Share

7. Penguat Hati

Author: Aksara Ocean
last update Huling Na-update: 2025-03-14 11:28:14

Bab 7

"Jangan pernah ganggu Aruna, Bas, atau kamu akan berhadapan sama Mami!"

Bastian memukul setir kemudi. Masih teringat jelas peringatan keras yang diberikan oleh ibunya sendiri siang tadi. Lelaki yang tengah menempuh perjalanan menuju rumah itu tak bisa menahan umpatan di bibirnya.

"Sialan! Apa Aruna sengaja mau mengadu domba aku sama Mami? Kenapa dia cerita-cerita sama Mami segala?!"

Setir kemudi kembali dipukul. Bastian tak peduli dengan rasa sakitnya, sebab ia perlu melampiaskan amarah ini, agar bisa terurai sedikit demi sedikit. Sejak awal Bastian pikir, kalau Aruna tidak akan pernah memiliki pengaruh sebesar ini setelah mereka menikah.

Akan tetapi, apa faktanya? Aruna bisa sangat dekat dengan Fathan. Selain itu, Aruna juga mampu membuat Lusiana selalu berpihak padanya, sampai-sampai Lusiana berani menghadang teman-teman sosialitanya untuk membela si menantu, yang memang benar berasal dari keluarga miskin!

Sampai di rumah, Bastian mencoba mengatur napas. Sekarang sudah pukul sepuluh malam. Bastian yakin, kalau Fathan sudah terlelap di kamarnya. Sejak ia menikah dengan Aruna, Bastian menyadari jika dirinya jarang sekali menghabiskan waktu dengan Fathan.

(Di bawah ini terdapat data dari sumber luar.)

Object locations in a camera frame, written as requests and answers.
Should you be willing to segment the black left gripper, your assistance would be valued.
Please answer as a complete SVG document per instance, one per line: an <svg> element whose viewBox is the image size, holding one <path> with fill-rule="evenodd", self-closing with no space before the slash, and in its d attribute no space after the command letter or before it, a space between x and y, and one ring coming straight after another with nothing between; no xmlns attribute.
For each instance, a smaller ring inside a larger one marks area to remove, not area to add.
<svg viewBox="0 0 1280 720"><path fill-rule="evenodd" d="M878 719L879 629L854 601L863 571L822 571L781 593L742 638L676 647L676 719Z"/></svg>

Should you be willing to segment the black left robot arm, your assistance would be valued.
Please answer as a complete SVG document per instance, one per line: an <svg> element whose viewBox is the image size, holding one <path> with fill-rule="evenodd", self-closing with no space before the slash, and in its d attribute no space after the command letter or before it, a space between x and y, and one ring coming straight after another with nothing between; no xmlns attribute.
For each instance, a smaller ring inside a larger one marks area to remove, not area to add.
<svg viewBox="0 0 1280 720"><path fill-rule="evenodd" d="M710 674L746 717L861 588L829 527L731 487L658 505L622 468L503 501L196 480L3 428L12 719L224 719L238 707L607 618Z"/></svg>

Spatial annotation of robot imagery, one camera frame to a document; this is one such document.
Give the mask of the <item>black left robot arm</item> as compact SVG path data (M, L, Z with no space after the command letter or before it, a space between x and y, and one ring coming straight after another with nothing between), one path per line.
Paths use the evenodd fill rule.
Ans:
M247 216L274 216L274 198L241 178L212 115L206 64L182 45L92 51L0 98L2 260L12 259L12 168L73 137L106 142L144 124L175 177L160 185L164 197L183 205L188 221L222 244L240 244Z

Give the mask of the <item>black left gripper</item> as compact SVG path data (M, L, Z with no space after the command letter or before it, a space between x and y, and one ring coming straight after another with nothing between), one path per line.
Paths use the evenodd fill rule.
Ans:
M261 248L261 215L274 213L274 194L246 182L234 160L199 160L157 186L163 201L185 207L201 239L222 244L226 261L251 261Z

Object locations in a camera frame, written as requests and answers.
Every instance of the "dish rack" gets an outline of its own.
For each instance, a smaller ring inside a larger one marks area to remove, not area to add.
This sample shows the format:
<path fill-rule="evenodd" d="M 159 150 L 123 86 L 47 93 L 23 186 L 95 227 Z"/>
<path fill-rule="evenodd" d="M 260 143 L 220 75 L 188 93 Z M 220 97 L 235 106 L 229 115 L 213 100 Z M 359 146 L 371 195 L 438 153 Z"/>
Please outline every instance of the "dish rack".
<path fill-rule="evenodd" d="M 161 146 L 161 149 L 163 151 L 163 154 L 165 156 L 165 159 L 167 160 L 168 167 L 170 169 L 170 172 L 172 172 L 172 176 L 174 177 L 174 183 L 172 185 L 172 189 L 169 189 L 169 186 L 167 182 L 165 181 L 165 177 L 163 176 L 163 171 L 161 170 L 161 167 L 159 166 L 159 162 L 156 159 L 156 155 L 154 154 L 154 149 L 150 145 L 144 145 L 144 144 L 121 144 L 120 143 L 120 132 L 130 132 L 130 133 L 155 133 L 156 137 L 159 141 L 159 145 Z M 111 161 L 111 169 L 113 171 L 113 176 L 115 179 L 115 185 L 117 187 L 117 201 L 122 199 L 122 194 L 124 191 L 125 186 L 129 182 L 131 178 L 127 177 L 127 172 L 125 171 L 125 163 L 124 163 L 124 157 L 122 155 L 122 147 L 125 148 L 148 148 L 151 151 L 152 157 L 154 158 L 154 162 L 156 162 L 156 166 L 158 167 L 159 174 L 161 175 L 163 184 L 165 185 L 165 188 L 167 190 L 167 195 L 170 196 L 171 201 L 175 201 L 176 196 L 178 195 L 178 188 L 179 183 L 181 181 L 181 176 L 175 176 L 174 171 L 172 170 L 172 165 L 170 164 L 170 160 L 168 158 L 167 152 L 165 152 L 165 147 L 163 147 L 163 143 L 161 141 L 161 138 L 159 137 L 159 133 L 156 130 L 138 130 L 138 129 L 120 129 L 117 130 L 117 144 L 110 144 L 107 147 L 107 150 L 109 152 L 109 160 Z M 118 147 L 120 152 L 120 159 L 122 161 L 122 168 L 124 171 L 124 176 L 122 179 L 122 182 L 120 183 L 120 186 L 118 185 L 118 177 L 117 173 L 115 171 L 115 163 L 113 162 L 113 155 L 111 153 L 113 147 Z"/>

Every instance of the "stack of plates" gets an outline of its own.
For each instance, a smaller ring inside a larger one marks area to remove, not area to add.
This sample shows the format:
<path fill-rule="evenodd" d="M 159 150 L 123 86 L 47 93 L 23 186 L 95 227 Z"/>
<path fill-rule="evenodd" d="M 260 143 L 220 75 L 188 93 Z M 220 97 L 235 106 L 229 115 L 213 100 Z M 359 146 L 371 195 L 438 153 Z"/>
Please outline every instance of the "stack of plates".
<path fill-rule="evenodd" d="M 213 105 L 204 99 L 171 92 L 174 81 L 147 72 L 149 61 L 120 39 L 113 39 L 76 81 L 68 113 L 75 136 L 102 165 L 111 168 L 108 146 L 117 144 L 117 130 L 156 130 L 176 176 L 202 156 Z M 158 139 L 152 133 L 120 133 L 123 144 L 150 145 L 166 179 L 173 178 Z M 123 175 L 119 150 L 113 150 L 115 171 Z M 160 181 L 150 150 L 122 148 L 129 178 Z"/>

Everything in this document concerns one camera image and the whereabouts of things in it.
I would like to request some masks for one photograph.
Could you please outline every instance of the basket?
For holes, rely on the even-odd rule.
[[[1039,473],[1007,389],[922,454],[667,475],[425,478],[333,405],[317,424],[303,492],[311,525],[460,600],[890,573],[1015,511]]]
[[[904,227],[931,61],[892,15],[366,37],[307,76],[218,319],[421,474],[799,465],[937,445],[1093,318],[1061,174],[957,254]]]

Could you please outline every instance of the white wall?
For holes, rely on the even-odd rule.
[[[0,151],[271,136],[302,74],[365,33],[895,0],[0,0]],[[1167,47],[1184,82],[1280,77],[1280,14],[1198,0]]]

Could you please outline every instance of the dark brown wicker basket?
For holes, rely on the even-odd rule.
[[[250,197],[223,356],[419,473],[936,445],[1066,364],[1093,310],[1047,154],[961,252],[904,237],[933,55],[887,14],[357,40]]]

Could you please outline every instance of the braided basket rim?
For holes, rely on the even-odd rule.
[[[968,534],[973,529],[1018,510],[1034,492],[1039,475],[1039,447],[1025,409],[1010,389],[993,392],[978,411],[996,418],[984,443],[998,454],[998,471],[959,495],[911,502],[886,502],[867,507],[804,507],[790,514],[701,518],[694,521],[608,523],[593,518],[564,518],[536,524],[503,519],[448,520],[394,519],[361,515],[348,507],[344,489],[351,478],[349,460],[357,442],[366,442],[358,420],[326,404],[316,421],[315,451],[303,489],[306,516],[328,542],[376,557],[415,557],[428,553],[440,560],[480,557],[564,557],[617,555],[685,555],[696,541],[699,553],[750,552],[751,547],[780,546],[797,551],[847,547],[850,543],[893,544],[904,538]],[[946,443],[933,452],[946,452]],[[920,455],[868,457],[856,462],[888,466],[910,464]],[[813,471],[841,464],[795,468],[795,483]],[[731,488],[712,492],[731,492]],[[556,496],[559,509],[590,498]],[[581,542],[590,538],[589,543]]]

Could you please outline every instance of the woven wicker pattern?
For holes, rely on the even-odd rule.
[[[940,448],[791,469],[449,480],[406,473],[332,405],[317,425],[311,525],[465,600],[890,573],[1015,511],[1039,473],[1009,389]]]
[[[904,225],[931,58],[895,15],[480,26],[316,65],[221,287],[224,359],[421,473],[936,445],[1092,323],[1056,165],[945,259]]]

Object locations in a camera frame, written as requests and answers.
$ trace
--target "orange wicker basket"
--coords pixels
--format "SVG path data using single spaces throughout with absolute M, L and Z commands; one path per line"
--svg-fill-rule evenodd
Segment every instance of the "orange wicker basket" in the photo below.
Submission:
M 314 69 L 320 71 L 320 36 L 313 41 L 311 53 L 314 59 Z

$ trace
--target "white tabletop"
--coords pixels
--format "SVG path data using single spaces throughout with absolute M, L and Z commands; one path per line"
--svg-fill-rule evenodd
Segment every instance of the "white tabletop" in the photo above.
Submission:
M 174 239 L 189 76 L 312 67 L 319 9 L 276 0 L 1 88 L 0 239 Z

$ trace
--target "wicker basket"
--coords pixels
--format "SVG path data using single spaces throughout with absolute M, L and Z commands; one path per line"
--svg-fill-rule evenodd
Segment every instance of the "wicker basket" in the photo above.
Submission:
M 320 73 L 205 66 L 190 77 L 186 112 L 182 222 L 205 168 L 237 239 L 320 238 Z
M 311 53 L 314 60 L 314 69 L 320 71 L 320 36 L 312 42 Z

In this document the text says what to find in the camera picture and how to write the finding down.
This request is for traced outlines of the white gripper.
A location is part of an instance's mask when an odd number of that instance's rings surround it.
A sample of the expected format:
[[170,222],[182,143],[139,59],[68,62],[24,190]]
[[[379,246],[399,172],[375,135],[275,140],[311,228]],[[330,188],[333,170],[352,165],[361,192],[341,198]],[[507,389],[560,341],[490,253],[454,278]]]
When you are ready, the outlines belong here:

Selain karena punya banyak urusan di perusahaan, ia juga tak mau berlama-lama dengan Aruna!

Masuk ke dalam rumah, Bastian harus membuang napas jengkel, sebab perempuan yang ingin dihindarinya malah ada di depan mata. Aruna sengaja menunggu suaminya pulang. Ia harus mengucapkan maaf. Aruna sadar, kalau Bastian pasti sangat marah besar.

"Mas," panggil Aruna saat Bastian sengaja melewatinya. "Aku minta maaf soal yang tadi," tambahnya sungguh-sungguh.

Bastian tak menggubris. Lelaki itu lebih memilih duduk di sofa dan berkutat dengan ponselnya selama hampir lima menit. Sementara Aruna? Tentu saja berdiri di sebelah sofa yang diduduki oleh suaminya.

Aruna memutuskan kalau ia dan Bastian harus berdamai malam ini juga. Akan Aruna lakukan apa pun, agar Bastian tak marah lagi. Bukan tanpa sebab ia melakukan itu. Aruna hanya tidak mau Fathan bertanya seperti beberapa jam lalu, ketika anak lelaki itu belum tidur.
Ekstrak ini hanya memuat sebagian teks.